Collection entries
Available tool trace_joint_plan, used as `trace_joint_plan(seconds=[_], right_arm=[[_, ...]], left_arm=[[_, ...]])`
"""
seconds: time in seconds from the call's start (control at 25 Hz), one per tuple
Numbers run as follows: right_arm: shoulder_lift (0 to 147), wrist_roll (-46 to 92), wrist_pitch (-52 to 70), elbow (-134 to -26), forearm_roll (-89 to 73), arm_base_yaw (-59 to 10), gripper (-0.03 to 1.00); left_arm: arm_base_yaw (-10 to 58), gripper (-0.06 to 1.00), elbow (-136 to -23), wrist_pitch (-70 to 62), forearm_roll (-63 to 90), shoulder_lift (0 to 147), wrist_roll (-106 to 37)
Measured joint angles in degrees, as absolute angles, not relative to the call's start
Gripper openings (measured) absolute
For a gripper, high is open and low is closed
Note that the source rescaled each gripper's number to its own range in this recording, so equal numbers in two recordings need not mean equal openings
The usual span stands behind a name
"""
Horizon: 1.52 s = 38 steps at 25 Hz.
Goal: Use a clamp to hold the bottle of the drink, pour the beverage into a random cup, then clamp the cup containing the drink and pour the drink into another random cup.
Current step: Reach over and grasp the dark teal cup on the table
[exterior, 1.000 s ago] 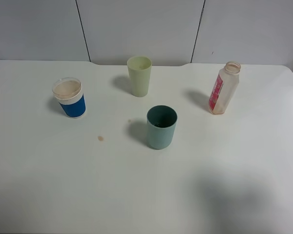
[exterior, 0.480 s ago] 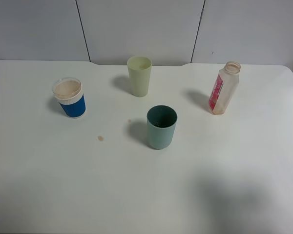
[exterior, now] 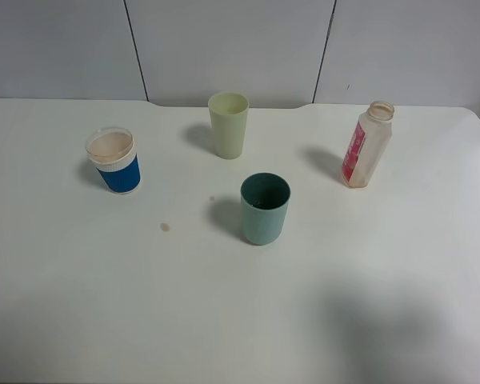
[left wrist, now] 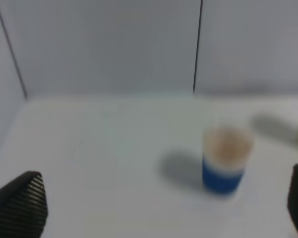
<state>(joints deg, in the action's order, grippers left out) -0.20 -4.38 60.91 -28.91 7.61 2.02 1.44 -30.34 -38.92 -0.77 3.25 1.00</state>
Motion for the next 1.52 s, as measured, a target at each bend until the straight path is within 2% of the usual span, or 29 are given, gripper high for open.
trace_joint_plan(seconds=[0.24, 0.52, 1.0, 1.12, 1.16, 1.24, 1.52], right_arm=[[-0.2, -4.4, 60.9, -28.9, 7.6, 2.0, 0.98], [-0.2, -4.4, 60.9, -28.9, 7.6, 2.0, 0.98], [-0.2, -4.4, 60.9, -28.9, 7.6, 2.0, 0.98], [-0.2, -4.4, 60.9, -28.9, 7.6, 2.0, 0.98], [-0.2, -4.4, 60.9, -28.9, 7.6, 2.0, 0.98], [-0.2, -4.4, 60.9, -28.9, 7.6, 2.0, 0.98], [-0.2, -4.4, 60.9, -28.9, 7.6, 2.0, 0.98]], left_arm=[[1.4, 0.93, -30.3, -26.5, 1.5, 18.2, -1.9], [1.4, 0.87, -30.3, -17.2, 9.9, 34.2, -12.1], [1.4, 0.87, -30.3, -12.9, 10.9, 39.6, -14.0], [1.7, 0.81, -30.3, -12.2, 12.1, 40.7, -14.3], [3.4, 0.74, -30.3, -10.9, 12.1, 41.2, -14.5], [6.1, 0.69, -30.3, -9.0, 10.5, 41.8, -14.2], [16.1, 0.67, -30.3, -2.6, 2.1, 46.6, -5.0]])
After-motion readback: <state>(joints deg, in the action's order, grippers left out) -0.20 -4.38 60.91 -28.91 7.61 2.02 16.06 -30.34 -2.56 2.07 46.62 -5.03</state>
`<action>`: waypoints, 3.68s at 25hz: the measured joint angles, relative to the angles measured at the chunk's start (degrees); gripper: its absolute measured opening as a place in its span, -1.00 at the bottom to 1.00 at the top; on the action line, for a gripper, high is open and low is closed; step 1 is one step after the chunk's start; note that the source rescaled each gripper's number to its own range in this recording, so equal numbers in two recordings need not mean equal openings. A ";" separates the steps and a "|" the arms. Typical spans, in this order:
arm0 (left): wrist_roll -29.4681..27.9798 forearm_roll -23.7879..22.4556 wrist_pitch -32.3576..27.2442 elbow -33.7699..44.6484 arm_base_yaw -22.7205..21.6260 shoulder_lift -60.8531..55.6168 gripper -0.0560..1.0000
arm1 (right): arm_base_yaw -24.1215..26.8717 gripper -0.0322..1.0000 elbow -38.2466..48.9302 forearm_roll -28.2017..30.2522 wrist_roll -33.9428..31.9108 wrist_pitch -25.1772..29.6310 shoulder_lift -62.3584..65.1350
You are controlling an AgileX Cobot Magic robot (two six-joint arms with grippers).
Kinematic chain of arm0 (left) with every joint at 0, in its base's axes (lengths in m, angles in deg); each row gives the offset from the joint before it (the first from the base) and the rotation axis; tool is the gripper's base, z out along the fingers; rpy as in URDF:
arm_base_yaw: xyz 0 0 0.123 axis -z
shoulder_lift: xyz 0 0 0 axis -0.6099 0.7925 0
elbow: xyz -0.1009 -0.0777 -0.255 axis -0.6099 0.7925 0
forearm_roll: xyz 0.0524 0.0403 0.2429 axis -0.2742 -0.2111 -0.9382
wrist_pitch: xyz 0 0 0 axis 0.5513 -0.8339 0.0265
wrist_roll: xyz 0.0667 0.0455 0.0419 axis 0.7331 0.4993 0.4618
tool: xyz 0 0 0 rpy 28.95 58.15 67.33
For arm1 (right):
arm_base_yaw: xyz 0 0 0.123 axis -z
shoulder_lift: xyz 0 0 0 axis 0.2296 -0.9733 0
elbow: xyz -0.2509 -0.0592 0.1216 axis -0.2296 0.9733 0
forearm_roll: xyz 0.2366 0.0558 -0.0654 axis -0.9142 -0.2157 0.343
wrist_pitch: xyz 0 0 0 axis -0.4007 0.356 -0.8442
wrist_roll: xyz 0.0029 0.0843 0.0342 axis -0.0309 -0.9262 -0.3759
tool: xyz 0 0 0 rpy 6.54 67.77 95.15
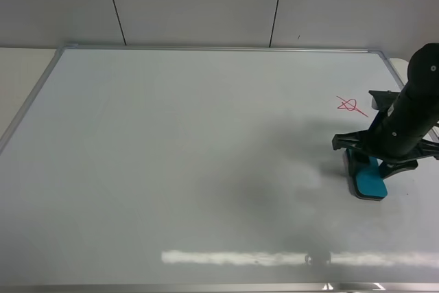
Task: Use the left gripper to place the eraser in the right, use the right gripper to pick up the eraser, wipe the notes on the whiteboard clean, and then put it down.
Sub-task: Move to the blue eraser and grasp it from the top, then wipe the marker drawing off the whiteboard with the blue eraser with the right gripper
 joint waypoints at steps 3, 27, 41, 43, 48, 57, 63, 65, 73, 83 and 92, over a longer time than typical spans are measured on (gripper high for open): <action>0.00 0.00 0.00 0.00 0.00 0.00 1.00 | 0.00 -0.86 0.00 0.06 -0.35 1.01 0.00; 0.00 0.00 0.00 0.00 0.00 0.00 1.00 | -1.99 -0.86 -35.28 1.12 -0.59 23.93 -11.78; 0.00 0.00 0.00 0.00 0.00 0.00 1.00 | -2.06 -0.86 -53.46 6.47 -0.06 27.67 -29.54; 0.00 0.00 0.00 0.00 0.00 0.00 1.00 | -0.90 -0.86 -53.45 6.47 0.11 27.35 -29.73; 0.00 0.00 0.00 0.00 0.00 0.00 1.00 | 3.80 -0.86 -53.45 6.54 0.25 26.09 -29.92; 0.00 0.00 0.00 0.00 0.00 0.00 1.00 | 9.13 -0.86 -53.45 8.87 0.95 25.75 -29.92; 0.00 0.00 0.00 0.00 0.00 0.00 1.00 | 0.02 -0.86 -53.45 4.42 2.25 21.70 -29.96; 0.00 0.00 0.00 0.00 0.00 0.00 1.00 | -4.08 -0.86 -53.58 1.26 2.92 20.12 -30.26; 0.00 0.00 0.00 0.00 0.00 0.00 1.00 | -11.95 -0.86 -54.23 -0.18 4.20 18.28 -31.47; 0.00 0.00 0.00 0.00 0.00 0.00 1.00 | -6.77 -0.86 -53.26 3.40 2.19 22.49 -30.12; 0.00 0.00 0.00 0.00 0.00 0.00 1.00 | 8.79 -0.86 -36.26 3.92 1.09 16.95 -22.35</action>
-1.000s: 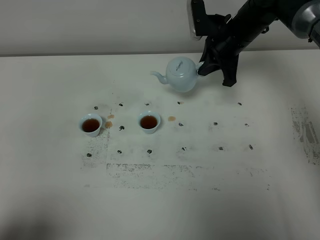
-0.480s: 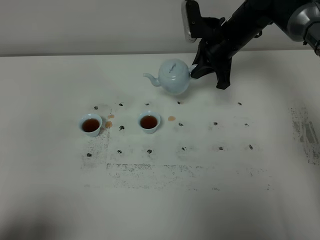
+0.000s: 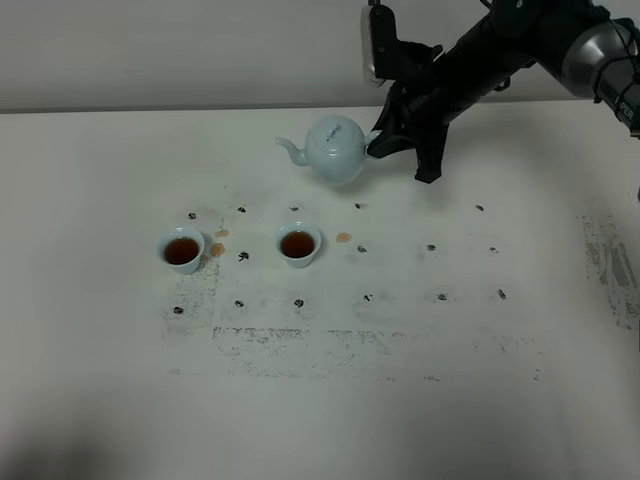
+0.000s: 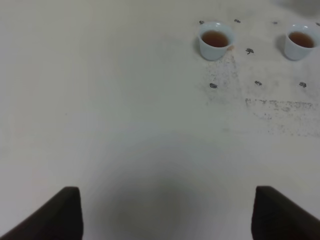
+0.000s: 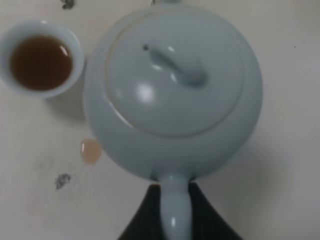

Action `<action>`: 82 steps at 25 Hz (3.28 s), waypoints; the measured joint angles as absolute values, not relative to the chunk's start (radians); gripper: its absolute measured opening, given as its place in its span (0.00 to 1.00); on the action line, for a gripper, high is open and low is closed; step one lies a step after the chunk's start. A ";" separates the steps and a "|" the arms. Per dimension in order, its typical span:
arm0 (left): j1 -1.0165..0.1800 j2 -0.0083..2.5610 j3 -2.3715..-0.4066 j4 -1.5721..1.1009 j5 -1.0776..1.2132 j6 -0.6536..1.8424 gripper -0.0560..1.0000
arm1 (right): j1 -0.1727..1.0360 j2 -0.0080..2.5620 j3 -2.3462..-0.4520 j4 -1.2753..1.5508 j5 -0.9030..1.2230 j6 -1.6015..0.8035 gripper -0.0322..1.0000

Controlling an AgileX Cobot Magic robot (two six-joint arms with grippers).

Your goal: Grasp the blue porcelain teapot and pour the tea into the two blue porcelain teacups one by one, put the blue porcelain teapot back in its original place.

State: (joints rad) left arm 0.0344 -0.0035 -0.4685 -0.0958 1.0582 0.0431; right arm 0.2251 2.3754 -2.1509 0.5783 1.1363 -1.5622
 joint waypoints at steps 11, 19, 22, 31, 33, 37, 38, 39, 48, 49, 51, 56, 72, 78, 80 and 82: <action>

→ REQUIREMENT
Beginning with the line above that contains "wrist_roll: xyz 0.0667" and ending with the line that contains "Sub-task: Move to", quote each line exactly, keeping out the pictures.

→ THE COMPLETED TASK
wrist_roll: xyz 0.0667 0.0455 0.0419 axis 0.7331 0.4993 0.4618
tool: xyz 0 0 0 rpy 28.95 58.15 67.33
For arm1 (right):
arm_base_yaw: xyz 0 0 0.123 axis -z
shoulder_lift: xyz 0 0 0 axis 0.2296 -0.9733 0
elbow: xyz -0.2509 -0.0592 0.1216 axis -0.2296 0.9733 0
forearm_roll: xyz 0.2366 0.0558 -0.0654 axis -0.9142 -0.2157 0.343
wrist_pitch: xyz 0 0 0 axis -0.4007 0.356 -0.8442
wrist_roll: xyz 0.0029 0.0843 0.0342 axis -0.0309 -0.9262 -0.3759
tool: xyz 0 0 0 rpy 6.54 67.77 95.15
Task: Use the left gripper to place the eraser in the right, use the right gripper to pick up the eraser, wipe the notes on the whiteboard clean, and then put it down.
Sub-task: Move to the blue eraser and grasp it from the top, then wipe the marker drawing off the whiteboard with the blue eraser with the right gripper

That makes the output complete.